## Problem requirements
If a line in the data holds the string "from", list it.

## Dataset content
════════════════

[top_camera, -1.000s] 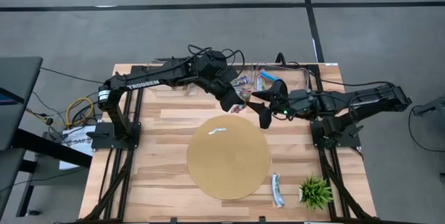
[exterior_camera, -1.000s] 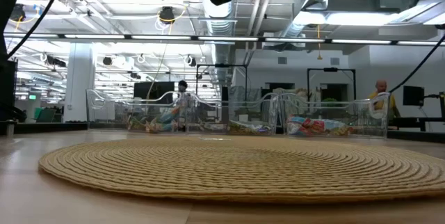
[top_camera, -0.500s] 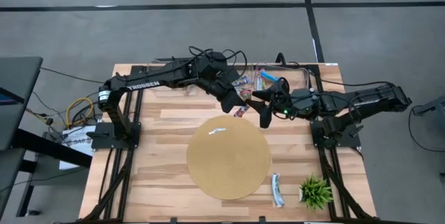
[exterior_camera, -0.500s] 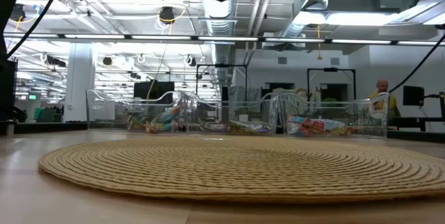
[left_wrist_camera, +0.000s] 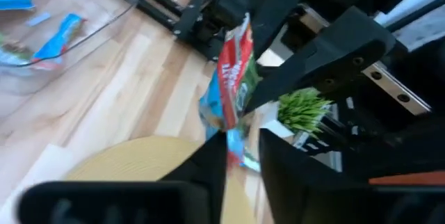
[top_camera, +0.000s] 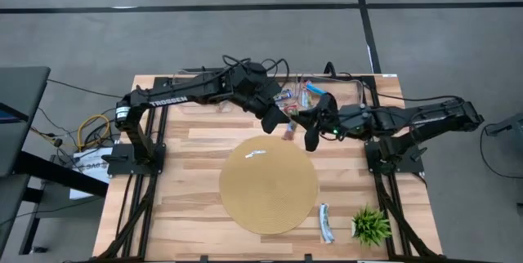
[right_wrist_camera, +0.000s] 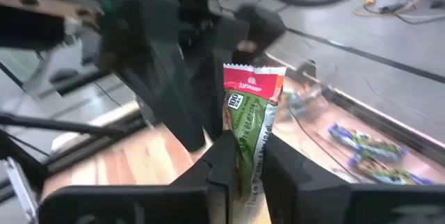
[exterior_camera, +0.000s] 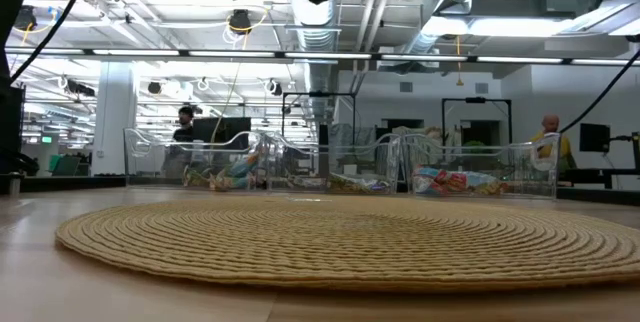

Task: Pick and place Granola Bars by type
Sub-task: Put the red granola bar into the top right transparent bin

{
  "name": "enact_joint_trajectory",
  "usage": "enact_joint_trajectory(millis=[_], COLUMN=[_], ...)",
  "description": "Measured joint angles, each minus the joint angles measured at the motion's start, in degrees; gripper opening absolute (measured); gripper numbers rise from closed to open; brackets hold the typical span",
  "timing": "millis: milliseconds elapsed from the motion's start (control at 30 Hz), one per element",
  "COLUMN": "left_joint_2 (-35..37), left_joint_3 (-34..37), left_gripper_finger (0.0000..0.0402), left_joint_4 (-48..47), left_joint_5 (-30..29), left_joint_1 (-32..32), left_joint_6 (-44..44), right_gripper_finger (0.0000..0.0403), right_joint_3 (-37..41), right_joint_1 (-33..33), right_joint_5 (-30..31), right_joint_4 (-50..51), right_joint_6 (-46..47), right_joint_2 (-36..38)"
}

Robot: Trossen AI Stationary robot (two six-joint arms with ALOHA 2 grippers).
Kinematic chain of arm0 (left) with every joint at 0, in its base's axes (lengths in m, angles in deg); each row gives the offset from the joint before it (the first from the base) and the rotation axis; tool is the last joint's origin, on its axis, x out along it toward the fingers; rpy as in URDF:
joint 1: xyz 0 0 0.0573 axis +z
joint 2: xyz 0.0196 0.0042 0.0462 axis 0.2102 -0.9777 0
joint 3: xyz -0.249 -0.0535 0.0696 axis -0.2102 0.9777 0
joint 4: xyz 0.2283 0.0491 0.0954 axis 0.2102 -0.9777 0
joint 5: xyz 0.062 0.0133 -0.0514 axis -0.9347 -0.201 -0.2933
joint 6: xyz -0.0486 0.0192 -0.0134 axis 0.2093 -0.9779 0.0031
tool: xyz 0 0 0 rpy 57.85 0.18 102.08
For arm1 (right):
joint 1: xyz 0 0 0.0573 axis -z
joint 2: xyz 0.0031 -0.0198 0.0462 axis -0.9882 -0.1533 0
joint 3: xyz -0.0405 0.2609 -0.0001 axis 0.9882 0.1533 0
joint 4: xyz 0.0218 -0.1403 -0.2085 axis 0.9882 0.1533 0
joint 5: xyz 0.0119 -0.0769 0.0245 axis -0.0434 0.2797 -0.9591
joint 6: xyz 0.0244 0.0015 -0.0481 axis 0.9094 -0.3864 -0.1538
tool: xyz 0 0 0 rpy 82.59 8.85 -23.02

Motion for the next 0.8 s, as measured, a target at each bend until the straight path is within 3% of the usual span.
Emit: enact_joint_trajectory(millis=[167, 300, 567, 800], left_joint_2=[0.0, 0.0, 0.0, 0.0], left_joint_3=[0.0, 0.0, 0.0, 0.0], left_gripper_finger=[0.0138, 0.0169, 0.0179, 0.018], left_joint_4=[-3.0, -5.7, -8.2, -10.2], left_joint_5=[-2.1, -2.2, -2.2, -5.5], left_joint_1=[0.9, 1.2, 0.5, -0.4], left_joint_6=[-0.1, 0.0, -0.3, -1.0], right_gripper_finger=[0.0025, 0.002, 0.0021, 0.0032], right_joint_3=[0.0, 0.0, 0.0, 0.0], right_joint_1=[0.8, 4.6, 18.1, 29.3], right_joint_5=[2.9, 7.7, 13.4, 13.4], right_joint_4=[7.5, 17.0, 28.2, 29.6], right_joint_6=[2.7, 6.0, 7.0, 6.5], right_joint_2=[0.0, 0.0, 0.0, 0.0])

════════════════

## Task answer
  "description": "Measured joint angles, each minus the joint angles measured at the motion's start, in degrees; gripper opening absolute (measured); gripper numbers rise from closed to open; brackets hold the typical span",
  "timing": "millis: milliseconds elapsed from the motion's start (control at 30 Hz), one per element",
Kinematic chain of arm0 (left) with every joint at 0, in its base's axes (lengths in m, angles in deg); each row gives the offset from the joint before it (the first from the base) and the rotation axis; tool is the last joint's origin, on its axis, x out along it toward the fingers; rpy as in URDF:

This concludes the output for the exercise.